After reporting net income of $390 million in 2004, the publicly-owned Insurance Corporation of British Columbia mailed rebate cheques totaling $100 million to provincial motorists in September. It was the third such repayment by ICBC in recent years, following the distribution of $47 million and $218.5 million in 'road safety dividends' in 1998 and 2000, respectively.

Despite those sizeable rebates, ICBC's balance sheet still shows retained earnings of $925 million. Clearly, the Crown corporation is a very profitable entity. Indeed, an analysis of ICBC's annual reports from 1985 to 2004 - when B.C. was governed by Social Credit, the New Democratic Party and the BC Liberals - shows that the company had net income in 15 of the past 20 years.

Yet, the Consumer's Association of Canada reported this summer that ICBC's insurance rates - that is, the average premiums paid by B.C. policy holders - are 45% below those for Ontario drivers and about 30% less than what Albertan motorists pay. In those two provinces, automobile insurance is provided by the private sector.

This seems a conundrum. On the one hand, ICBC has an enviable record of profitability and is sitting on a pile of cash totaling nearly one billion dollars. On the other, ICBC's rates are lower than those levied by private insurers. How can a publicly-owned company enjoy such manifest profitability while charging below-market premiums?

But perhaps a second question also should be asked. That is, is there a better use for the Crown corporation's ongoing profits, instead of being rebated to drivers who already enjoy lower-than-market premiums or left sitting on the balance sheet?

Put another way, could ICBC's profits be put to a better use for its shareholders, the 4.2 million people who call British Columbia home?

Buffett explains the insurance biz

Let's consult Warren Buffett, the folksy American investment guru known as the 'Oracle of Omaha.' According to Fortune magazine, Buffett's company, Berkshire Hathaway, last year was the United States' 12th largest corporation, with annual revenues pegged at $74.4 billion. Buffett clearly knows something about business.

And as he makes clear in an annual letter to his shareholders, "Our main business - though we have others of great importance - is insurance." Berkshire Hathaway has extensive insurance and re-insurance operations, including one entity not dissimilar to ICBC: GEICO, which targets drivers through extensive advertising and direct mail campaigns.

Buffett likes to explain that insurance is unlike nearly every other kind of commercial enterprise. That's because most businesses expend a considerable amount of cash before they generate revenues from the sale of their products or services.

Consider a shirt-maker, for example. The manufacturer must purchase raw materials (fabric, thread and buttons), pay wages and benefits to employees; rent or purchase premises where the employees will work, as well as tools and machinery; pay for utilities such as power, heat and light; package and ship the shirts to a retail outlet; and conduct an advertising or promotional campaign to create consumer demand. If it all works out, the shirts will find favour with the buying public and eventually the retailer will send a portion of the proceeds back to the manufacturer.
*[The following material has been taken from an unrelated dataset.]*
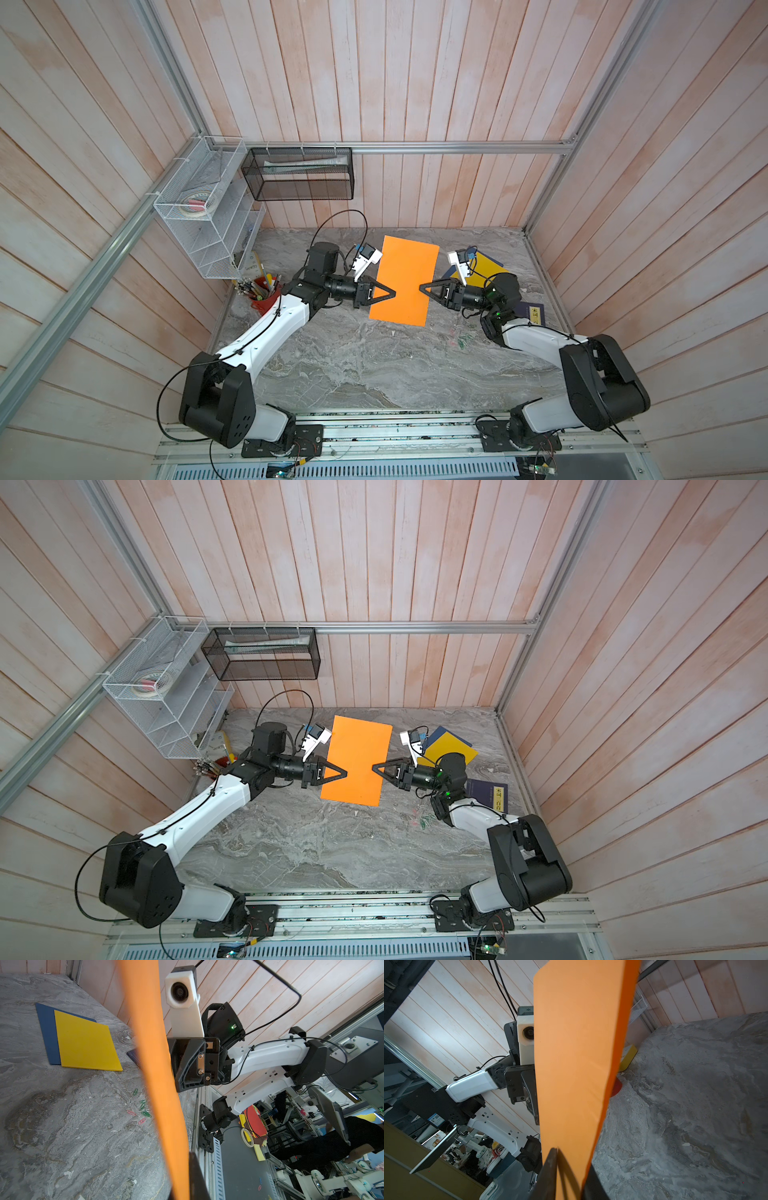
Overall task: Unclip the paperclips from the documents
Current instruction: Place the document at the document.
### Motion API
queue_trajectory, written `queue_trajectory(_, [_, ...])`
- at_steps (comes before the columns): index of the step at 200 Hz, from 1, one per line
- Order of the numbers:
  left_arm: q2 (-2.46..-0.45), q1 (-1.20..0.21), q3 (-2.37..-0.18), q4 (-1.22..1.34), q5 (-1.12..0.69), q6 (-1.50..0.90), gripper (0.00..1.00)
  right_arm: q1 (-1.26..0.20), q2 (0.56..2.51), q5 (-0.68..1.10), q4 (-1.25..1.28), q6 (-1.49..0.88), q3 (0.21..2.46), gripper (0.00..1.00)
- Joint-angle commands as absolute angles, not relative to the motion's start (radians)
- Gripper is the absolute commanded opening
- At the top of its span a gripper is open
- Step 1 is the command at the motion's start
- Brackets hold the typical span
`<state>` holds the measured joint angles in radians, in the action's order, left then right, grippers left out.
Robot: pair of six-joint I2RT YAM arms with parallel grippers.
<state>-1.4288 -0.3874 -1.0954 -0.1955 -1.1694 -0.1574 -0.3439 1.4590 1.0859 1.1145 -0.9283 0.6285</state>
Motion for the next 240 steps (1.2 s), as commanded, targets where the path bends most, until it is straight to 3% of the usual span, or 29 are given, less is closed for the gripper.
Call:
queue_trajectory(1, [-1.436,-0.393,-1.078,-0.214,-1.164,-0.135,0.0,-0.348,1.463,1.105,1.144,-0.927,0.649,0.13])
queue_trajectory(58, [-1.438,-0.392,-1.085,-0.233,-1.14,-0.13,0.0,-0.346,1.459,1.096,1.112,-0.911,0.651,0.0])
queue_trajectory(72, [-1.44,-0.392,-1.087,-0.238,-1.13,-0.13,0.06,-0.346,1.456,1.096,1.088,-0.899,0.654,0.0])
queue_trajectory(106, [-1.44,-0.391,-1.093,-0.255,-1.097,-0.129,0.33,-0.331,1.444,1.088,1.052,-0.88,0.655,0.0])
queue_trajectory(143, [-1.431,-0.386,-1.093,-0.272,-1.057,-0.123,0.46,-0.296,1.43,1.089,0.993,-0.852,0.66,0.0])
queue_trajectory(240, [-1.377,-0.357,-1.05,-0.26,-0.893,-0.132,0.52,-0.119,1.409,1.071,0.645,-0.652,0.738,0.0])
The entire process may take weeks, months or longer. And because there is a lag between outlay and income, the shirt-maker must finance operations either from savings or, more likely, by borrowing the necessary funds. And this adds yet another cost item to the manufacturing process: interest expense.

The above is true for nearly every kind of business. Interest must be paid on monies borrowed to cover the lag between outlays and income (or, foregone on re-invested profits).

But the process is reversed for insurance companies: income precedes their largest outlay. Initially, policy-holders make premium payments to an insurance company; it is only later, after a claim is approved, that the insurer will expend monies to cover the approved claims. Between the time when premiums are received and when claims are paid, the insurance company earns interest on the monies it holds.

Simply, most businesses pay interest expense on borrowed monies. Insurance companies, however, earn interest on premium revenues held - which Buffett calls 'float' - until they pay claims.

"Float is money we hold, but don't own," he explains. "In an insurance operation, float arises because premiums are received before losses are paid, an interval that sometimes extends over many years. During that time, the insurer invests the money."

Over the past two decades, ICBC has generated $38.5 billion in 'premium income' from B.C. motorists. On top of that, it realized another $6.5 billion in 'investment income,' which is the interest on float. Total revenue from both sources - premiums and interest - was about $45 billion.

Not all gravy

But there is a catch. "This pleasant activity," says Buffett of generating float to earn investment income, "typically carries with it a downside. The premiums that an insurer takes in usually do not cover the losses and expenses it eventually must pay. That leaves it running an 'underwriting loss,' which is the cost of float."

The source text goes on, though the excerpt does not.